Uptake of free Scottish school meals rises


About three quarters of children in the early years of primary school are now taking school dinners, according to figures by BBC Scotland.

Since January, all children in Primaries 1, 2 and 3 have been entitled to a free school lunch. As expected, in most places the number of children eating a school meal has increased significantly.

But some councils are disappointed the rise has not been even greater.

BBC Scotland asked Scotland's 32 councils how many Primary 1, 2 and 3 pupils were now taking advantage of free school meals and how this compared to the situation beforehand when most parents had to pay.

Not all councils were able to provide information publicly or give direct comparisons with previous years.

But the replies indicate that the take-up of free school dinners varies widely from area to area.

As a general rule, between seven and eight out of 10 pupils in Primaries 1, 2 and 3 are now taking a school dinner on a typical day.

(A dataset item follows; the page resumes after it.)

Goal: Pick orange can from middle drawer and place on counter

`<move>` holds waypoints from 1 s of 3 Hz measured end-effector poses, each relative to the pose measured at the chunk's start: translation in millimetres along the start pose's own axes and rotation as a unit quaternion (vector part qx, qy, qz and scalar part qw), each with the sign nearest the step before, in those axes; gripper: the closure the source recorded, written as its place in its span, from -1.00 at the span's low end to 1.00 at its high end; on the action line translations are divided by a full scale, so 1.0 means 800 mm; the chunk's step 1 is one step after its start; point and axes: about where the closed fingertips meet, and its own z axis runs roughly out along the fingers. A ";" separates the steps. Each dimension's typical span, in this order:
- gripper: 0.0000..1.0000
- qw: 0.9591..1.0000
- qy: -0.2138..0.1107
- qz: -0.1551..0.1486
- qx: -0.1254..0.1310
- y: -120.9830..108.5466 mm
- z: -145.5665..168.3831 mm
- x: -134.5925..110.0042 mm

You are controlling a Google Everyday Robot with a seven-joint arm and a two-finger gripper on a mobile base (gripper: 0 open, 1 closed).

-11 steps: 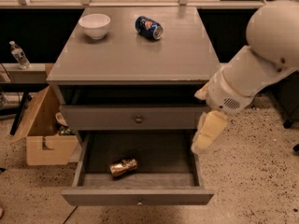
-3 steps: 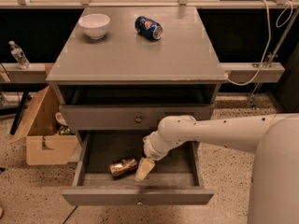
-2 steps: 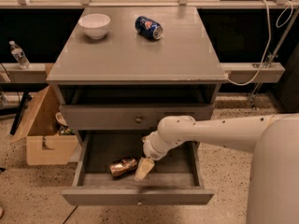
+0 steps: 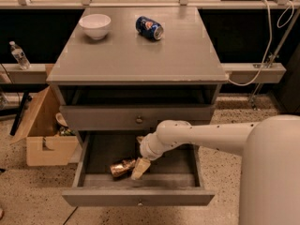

Several pilot projects were run last year to try to see just what the extra demand would be. Schools and councils used them to try to work out whether extra staff, cutlery or kitchen equipment would be needed or whether to make practical changes such as extra sittings.

A Scottish government spokesman said: "It is heartening to see uptake increasing around Scotland in the first months of the universal offer and this looks set to improve as parents and pupils become familiar with the new menus being served. The successful roll out of free school meals is a credit to schools and catering staff in councils around Scotland.

"Free school meals are saving eligible families at least £330 a year and universal availability for P1-3 will remove any possibility of free meals being a source of stigma during the first years of a child's schooling, as well as improving health and wellbeing, underlining our commitment to do all we can to support the development of our young people and tackle inequalities in our society."